A Lenten Journey Toward Transformation
The West is often described as a "cut flower"—strikingly beautiful, yet disconnected from the soil that gave it life. As author Ayaan Hirsi Ali famously observed at the Alliance for Responsible Citizenship (ARC) conference, we are currently enjoying the bloom of Western civilization while the stem withers, severed from the Christian heritage that once anchored our values, our ethics, and our sense of purpose.
Hirsi Ali, who recently shared her own journey to Christian faith, notes that while the flower remains beautiful for a time in the vase, it is ultimately fading. However, she offers a hopeful challenge: we still possess the "seed packets" of our heritage. By returning to these "seeds"—the core spiritual disciplines—the West can be "replanted" and renewed. Dispatches from the Living Soil
This Lent, we aren't just looking inward; we are looking to our global family. Two members of our team are currently traveling to Kenya to visit our partnership church in Thika and a Church Army project in Nairobi.

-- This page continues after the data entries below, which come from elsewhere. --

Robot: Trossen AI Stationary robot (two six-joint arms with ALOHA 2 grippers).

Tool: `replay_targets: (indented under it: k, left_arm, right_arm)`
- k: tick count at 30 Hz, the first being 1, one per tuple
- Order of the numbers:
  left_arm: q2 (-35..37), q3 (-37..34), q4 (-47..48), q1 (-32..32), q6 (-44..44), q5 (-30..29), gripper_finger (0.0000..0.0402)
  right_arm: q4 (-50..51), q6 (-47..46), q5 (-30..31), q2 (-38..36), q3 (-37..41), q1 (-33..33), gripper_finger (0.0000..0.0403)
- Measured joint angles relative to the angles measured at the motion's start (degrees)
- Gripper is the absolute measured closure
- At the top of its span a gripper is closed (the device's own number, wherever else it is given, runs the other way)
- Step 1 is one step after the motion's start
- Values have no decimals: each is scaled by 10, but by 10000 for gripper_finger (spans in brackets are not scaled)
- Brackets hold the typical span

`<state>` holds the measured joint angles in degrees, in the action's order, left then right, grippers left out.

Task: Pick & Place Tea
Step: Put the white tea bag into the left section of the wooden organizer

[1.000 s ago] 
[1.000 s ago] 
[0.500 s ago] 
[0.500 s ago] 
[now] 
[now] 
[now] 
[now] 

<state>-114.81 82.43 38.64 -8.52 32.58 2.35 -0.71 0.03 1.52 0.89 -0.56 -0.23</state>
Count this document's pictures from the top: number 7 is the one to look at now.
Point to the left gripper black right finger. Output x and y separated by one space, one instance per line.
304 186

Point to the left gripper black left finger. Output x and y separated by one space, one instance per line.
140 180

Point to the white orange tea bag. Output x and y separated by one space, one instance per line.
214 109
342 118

Equipped with cameras and a mission to listen, they are capturing authentic "field reports" from our brothers and sisters in Africa. We will hear their perspectives on how these ancient disciplines are lived out with a vibrancy and depth that can show us the way back to spiritual vitality.
Our Lenten Path:
Starting this March, join us as we explore the "Seed Packets" of our faith:
● Fasting and Prayer: Moving beyond comfort to find our source in God.
● Social Sin and Confession: Facing the shadows of slavery and injustice to seek healing.
● Service: Honouring the life-giving labour of serving others.
● Encouragement: Choosing Christian joy over cultural cynicism.
● Simplicity: Learning to live with less so that we can give more.
● Hospitality: Discovering how God makes room for us and how we do the same for others.
● Pilgrimage: Navigating our home in the cultural divide of the "The Somewheres" and "The Anywheres"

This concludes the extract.